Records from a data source
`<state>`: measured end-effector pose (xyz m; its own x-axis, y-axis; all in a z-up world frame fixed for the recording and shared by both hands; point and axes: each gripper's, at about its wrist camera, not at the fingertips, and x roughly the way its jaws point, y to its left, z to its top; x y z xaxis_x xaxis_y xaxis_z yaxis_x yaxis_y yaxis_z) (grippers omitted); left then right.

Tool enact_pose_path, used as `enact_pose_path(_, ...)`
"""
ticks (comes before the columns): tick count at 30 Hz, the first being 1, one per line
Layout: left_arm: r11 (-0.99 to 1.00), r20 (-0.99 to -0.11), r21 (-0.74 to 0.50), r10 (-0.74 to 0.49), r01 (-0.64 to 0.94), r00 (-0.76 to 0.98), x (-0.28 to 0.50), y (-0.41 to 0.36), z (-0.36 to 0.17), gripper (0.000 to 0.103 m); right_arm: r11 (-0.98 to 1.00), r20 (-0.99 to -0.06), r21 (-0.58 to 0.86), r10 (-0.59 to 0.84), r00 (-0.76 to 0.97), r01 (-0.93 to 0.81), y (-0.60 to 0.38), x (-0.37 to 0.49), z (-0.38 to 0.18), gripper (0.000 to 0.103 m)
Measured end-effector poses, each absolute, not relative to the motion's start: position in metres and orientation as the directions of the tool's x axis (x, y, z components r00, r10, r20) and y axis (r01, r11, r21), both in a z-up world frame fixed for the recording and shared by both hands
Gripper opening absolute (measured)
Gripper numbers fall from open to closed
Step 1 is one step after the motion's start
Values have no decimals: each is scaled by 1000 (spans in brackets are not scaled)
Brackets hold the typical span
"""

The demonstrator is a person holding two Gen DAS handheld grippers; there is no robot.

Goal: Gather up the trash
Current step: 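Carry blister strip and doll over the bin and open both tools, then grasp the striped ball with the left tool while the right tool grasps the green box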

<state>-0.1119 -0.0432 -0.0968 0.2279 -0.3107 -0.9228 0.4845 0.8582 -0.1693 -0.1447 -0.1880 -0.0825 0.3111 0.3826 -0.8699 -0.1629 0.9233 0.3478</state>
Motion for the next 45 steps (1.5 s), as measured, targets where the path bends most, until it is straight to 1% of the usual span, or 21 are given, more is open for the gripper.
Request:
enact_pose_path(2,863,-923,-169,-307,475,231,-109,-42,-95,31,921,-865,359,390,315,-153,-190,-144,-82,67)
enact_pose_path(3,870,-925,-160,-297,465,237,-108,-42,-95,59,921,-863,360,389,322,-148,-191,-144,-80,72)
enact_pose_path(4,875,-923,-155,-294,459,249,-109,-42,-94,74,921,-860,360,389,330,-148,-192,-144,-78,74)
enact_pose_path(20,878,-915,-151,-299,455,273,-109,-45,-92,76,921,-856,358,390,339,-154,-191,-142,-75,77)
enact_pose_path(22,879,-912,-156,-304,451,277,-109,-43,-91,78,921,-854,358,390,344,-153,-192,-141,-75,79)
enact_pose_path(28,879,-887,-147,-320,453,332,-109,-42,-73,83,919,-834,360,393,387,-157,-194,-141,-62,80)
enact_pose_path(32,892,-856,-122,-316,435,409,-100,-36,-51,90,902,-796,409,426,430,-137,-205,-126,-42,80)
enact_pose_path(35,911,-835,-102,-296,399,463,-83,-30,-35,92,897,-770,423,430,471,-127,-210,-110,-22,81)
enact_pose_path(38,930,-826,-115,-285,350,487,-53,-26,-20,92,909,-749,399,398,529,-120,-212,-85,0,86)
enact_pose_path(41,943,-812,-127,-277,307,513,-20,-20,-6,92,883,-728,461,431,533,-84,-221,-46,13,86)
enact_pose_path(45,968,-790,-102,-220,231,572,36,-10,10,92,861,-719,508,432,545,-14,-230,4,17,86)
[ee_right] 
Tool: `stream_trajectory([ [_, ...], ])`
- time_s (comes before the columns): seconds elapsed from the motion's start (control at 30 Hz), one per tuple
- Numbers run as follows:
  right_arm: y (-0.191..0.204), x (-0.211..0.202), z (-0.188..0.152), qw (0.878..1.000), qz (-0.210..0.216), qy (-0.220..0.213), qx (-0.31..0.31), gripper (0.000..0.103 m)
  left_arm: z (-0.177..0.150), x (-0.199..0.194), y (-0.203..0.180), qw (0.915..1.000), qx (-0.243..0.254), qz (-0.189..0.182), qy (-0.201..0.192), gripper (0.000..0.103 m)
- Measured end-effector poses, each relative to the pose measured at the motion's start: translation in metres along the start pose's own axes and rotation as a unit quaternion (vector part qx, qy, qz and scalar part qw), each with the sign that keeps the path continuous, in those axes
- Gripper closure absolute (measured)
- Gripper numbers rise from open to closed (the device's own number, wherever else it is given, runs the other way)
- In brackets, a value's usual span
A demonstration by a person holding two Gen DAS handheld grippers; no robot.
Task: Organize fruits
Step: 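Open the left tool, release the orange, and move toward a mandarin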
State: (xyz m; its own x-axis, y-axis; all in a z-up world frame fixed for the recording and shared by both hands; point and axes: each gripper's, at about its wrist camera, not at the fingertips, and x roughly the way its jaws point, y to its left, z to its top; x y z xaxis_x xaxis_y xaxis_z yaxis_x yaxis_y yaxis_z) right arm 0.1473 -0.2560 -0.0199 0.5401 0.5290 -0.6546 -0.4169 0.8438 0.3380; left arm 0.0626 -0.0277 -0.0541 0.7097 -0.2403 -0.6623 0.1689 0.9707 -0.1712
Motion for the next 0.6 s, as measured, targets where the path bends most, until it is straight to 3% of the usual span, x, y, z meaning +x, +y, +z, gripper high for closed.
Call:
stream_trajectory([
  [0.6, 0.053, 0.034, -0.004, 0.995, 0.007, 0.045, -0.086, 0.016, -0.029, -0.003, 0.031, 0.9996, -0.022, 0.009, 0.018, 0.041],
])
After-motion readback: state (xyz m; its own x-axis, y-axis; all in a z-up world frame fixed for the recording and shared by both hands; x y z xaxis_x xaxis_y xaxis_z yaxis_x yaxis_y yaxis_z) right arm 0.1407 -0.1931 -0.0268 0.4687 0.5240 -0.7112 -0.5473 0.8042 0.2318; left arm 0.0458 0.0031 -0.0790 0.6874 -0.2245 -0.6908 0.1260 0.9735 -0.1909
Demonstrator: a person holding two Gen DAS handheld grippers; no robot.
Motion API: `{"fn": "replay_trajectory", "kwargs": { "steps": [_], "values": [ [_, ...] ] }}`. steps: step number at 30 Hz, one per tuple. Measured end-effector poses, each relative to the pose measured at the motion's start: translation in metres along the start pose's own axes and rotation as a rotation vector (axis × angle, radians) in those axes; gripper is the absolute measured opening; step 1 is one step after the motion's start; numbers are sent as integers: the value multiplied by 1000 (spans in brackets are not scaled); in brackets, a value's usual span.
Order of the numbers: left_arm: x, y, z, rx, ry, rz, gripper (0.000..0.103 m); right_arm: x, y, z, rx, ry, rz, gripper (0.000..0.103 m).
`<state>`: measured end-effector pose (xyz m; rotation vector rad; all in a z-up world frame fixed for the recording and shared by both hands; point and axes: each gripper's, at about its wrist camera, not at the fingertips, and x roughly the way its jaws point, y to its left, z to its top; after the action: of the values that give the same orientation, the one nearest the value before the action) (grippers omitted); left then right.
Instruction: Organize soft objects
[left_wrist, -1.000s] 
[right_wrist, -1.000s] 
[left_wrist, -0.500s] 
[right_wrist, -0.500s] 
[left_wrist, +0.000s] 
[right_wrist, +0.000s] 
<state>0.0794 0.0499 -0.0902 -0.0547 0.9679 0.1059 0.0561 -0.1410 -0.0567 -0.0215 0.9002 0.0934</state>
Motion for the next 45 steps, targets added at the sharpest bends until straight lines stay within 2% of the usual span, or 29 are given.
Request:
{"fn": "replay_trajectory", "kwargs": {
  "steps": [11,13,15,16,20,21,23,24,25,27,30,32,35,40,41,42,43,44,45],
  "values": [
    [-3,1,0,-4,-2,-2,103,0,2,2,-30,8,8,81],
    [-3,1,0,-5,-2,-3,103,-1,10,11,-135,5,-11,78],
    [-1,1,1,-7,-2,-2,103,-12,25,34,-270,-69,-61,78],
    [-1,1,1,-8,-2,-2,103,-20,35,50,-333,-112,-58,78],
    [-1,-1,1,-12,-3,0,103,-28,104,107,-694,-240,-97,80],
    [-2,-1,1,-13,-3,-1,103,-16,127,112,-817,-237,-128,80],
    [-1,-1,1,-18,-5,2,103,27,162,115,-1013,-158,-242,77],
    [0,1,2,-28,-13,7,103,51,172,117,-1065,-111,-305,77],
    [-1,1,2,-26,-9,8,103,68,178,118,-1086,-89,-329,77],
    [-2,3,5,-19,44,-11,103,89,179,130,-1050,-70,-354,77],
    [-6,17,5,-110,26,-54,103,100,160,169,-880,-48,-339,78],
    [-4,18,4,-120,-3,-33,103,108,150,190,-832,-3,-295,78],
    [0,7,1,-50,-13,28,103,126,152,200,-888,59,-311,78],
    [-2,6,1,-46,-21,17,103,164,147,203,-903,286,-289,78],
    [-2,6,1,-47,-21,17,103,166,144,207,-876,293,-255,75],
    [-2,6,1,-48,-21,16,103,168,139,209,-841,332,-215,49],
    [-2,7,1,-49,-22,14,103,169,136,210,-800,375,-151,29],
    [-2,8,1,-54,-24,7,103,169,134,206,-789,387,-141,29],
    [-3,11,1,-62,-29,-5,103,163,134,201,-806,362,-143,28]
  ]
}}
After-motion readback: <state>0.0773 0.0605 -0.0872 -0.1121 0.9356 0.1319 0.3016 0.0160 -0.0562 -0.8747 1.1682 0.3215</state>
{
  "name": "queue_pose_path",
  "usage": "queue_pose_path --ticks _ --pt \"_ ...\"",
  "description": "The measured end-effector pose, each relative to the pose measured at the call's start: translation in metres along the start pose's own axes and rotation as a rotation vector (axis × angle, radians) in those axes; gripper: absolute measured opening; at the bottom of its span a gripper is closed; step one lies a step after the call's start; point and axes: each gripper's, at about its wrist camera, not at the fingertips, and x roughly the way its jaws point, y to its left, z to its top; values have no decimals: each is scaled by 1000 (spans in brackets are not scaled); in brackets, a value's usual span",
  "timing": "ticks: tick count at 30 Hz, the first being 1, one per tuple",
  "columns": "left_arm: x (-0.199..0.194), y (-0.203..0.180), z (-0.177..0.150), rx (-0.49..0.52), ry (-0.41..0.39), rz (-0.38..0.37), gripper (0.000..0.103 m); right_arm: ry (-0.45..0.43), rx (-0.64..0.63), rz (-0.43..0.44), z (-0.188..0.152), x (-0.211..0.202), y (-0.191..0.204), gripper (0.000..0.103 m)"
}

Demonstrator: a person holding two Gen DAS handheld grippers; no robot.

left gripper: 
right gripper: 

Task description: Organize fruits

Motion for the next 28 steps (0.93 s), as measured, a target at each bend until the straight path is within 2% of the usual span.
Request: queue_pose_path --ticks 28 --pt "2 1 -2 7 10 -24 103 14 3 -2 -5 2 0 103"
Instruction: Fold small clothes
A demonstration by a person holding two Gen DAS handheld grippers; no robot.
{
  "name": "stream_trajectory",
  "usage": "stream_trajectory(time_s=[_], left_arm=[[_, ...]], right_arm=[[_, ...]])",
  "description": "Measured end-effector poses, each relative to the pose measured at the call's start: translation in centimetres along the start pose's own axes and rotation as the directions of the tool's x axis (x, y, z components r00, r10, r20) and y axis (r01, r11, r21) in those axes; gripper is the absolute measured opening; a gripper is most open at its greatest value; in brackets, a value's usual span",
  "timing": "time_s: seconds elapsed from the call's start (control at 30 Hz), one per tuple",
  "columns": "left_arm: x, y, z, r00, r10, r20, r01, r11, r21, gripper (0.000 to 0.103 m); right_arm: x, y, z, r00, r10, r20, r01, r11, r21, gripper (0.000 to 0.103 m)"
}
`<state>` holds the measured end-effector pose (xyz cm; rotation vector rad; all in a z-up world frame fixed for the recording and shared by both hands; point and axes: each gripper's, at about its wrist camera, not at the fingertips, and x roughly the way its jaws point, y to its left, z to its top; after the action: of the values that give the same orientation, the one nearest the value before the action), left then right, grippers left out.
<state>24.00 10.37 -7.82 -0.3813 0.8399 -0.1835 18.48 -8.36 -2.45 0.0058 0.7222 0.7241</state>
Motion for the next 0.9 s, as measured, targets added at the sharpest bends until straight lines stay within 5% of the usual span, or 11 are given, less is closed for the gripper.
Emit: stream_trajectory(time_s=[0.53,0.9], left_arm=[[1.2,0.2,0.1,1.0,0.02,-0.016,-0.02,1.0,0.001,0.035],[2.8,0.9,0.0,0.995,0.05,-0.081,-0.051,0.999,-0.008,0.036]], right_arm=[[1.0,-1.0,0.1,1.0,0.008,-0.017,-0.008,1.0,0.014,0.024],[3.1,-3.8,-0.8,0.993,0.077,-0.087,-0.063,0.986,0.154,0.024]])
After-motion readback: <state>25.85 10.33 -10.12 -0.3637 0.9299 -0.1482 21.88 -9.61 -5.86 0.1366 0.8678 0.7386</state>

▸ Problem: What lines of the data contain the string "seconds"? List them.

▸ Written solution:
- time_s (comes before the columns): seconds elapsed from the motion's start (control at 30 Hz), one per tuple
  "timing": "time_s: seconds elapsed from the call's start (control at 30 Hz), one per tuple",

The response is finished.